Task directions
Leave the pictures out and reproduce all the entries word for word.

Input material

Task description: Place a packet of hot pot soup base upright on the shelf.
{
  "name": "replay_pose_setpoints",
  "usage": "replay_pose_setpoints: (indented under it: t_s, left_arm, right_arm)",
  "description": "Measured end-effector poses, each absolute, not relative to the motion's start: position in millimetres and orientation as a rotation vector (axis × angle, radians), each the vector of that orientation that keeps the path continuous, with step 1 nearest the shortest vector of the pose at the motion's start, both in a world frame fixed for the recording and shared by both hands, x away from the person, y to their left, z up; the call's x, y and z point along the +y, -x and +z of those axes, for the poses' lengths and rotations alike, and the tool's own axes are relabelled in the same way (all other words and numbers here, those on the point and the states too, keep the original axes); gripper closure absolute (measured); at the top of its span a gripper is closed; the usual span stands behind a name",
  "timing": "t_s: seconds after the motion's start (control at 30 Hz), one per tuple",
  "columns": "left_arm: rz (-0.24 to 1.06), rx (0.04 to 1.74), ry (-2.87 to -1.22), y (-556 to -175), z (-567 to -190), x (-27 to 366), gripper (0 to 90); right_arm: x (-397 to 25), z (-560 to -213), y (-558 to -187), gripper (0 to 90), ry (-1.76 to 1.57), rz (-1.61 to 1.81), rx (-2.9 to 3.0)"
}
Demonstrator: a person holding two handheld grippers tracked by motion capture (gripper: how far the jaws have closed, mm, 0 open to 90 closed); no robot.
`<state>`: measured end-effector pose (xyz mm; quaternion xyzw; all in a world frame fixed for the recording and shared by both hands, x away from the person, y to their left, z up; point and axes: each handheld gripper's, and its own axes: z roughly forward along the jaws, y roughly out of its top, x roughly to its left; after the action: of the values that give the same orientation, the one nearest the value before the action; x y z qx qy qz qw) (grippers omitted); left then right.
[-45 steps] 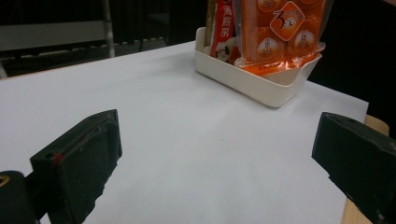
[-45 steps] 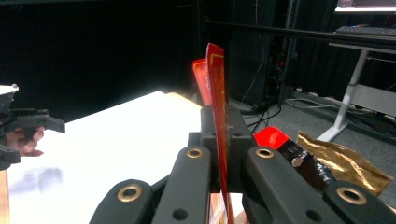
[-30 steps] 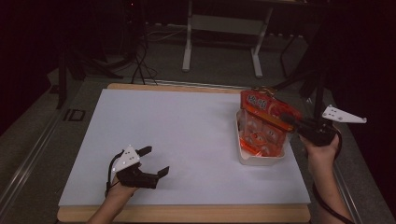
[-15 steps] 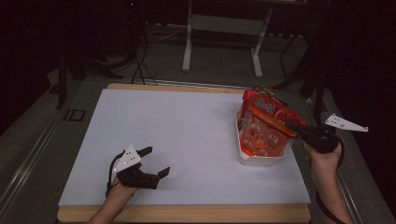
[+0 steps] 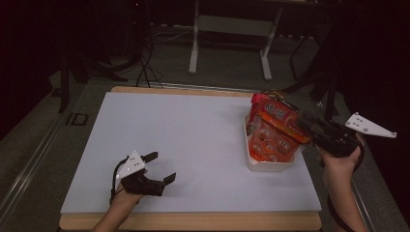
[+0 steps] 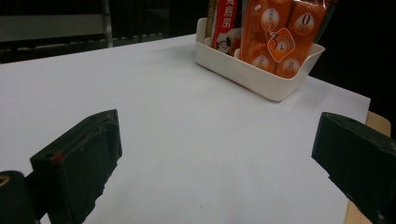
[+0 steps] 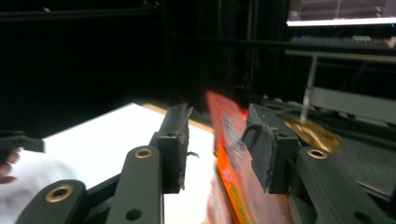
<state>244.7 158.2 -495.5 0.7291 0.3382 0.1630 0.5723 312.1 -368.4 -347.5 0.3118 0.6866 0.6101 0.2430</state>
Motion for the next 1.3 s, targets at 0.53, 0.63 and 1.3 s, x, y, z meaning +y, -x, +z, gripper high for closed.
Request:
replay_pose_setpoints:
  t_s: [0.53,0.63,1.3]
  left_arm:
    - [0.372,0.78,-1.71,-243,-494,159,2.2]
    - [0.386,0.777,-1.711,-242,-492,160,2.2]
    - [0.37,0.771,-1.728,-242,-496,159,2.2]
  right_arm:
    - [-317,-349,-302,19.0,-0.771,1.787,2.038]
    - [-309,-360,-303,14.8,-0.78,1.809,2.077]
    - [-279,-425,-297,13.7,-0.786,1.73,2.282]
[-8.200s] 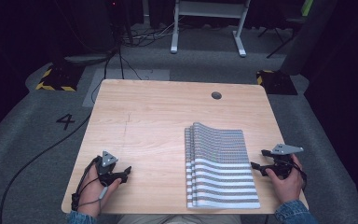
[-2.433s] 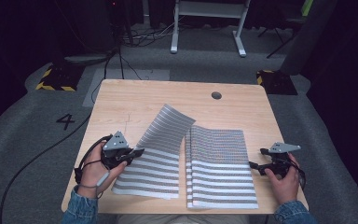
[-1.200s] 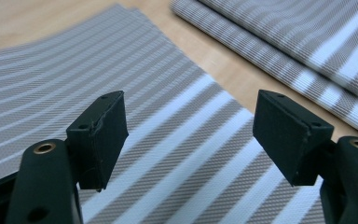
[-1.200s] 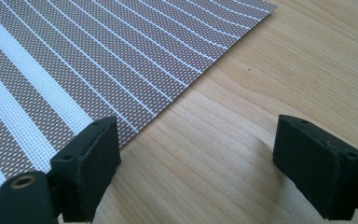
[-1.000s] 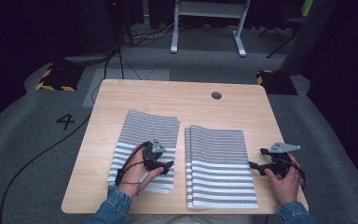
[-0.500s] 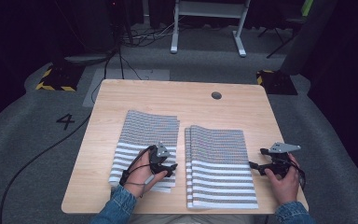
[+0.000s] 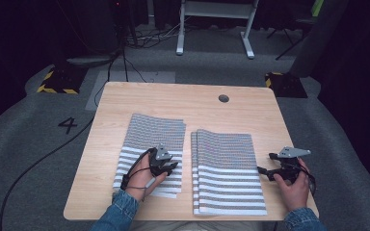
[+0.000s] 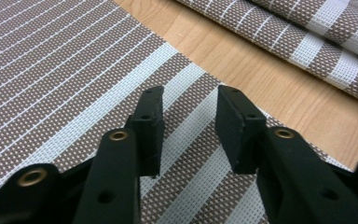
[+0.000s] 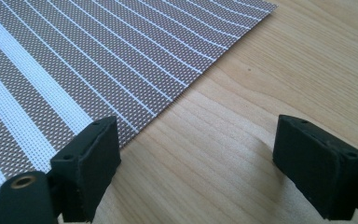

Result of this exercise
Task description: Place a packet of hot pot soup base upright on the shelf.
{
  "name": "replay_pose_setpoints",
  "usage": "replay_pose_setpoints: (indented under it: t_s, left_arm, right_arm)",
  "description": "Measured end-effector poses, each absolute, not relative to the motion's start: position in millimetres and orientation as a rotation vector (axis × angle, radians), each the vector of that orientation that keeps the path continuous, with step 1 nearest the shortest vector of the pose at the motion's start, both in a world frame fixed for the recording and shared by both hands, x away from the person, y to their left, z up; the call's x, y and z point along the +y, -x and +z of those axes, for the poses' lengths and rotations alike, and the tool's own axes are relabelled in the same way (all other words and numbers here, those on the point and the states too, keep the original axes); gripper closure absolute (measured); at the top of its span a gripper is closed; the usual span stands behind a name",
  "timing": "t_s: seconds after the motion's start (control at 30 Hz), one per tuple",
  "columns": "left_arm: rz (-0.24 to 1.06), rx (0.04 to 1.74), ry (-2.87 to -1.22), y (-556 to -175), z (-567 to -190), x (-27 to 366), gripper (0 to 90); right_arm: x (-397 to 25), z (-560 to -213), y (-558 to -187), gripper (0 to 90), ry (-1.76 to 1.57), rz (-1.61 to 1.81), rx (-2.9 to 3.0)"
}
Demonstrator: a person holding two handheld grippers tracked by motion capture (gripper: how far the jaws have closed, mm, 0 open to 90 closed); no robot.
`<state>`: measured end-effector pose (xyz mm; quaternion xyzw; all in a world frame fixed for the recording and shared by both hands, x away from the person, y to their left, z up; point and axes: each handheld gripper's, and its own axes: z roughly forward along the jaws, y roughly out of its top, x roughly to its left; after the action: of the values that give the same orientation, the one nearest the value before the action; x y z qx qy qz qw) (grippers omitted); left then right.
[-45 steps] 
[-45 steps] 
[-30 steps] 
[-15 steps] 
[+0 steps] 
[+0 steps] 
[+0 steps] 
<state>244.7 158.2 -495.5 0.7291 0.3382 0.1630 0.5723 312.1 -368.4 -347.5 0.3118 0.6866 0.6101 0.2430</state>
Motion for the next 1.3 s, targets at 0.53, 0.63 and 1.3 s, x, y, z meaning +y, -x, +z, gripper high for closed.
Request:
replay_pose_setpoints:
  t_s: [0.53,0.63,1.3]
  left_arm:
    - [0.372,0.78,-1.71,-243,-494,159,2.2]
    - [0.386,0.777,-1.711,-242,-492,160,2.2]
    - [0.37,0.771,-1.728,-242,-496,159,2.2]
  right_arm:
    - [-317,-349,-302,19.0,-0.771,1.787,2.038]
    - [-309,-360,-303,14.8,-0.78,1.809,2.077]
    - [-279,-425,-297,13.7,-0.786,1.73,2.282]
[-8.200s] 
[-2.433s] 
[-1.200s] 
[-1.200s] 
[-1.000s] 
[-0.500s] 
[+0.000s] 
[+0.000s] 
[+0.000s] 

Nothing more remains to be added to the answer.